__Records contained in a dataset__
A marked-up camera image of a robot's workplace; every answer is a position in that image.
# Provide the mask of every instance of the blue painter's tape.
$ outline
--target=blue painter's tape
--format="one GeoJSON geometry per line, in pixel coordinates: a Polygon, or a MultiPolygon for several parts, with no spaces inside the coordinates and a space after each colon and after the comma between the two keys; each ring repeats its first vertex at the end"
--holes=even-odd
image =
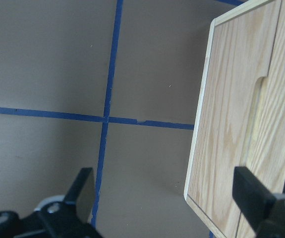
{"type": "Polygon", "coordinates": [[[106,150],[106,143],[107,143],[107,133],[108,133],[108,123],[103,123],[102,133],[101,133],[101,145],[99,148],[97,174],[96,174],[95,202],[94,202],[94,206],[93,206],[93,212],[92,212],[93,217],[92,217],[92,221],[91,221],[91,224],[93,227],[96,226],[99,197],[100,197],[100,191],[101,191],[101,186],[102,186],[104,158],[105,158],[105,150],[106,150]]]}
{"type": "Polygon", "coordinates": [[[243,4],[243,2],[239,1],[239,0],[217,0],[217,1],[221,1],[221,2],[228,3],[231,5],[235,5],[235,6],[239,6],[239,5],[243,4]]]}
{"type": "Polygon", "coordinates": [[[115,71],[115,66],[116,66],[116,56],[117,56],[117,50],[118,50],[118,40],[119,40],[119,34],[120,34],[122,3],[123,3],[123,0],[117,1],[116,14],[114,17],[113,41],[112,41],[111,57],[109,61],[107,88],[106,88],[105,106],[104,106],[104,118],[106,119],[109,118],[109,114],[111,112],[112,89],[113,89],[113,82],[114,82],[114,71],[115,71]]]}
{"type": "Polygon", "coordinates": [[[28,117],[42,117],[42,118],[59,118],[59,119],[69,119],[69,120],[84,120],[84,121],[93,121],[93,122],[105,121],[103,117],[97,117],[97,116],[28,110],[28,109],[15,109],[15,108],[0,108],[0,114],[28,116],[28,117]]]}
{"type": "Polygon", "coordinates": [[[108,134],[108,122],[109,122],[109,115],[111,112],[114,72],[115,72],[115,66],[116,66],[116,56],[117,56],[118,40],[119,40],[119,33],[120,33],[122,3],[123,3],[123,0],[117,0],[116,13],[114,17],[113,41],[112,41],[111,57],[109,61],[107,88],[106,88],[105,106],[104,106],[104,119],[106,121],[103,123],[103,126],[102,126],[101,144],[100,144],[100,149],[99,149],[96,184],[95,184],[96,197],[95,197],[95,202],[94,202],[93,212],[92,212],[93,217],[91,221],[91,224],[93,227],[96,226],[100,190],[101,190],[101,185],[102,185],[105,148],[106,148],[107,134],[108,134]]]}
{"type": "Polygon", "coordinates": [[[131,125],[145,125],[145,126],[186,129],[186,130],[194,129],[194,125],[192,124],[171,123],[171,122],[155,121],[155,120],[138,121],[136,119],[110,117],[109,122],[120,123],[120,124],[131,124],[131,125]]]}

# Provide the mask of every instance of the plywood edge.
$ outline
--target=plywood edge
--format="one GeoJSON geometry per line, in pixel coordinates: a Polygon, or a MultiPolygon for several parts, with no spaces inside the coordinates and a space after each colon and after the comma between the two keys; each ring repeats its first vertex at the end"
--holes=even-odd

__Work item__
Your answer must be one number: how many lines of the data contain "plywood".

__Expected answer__
2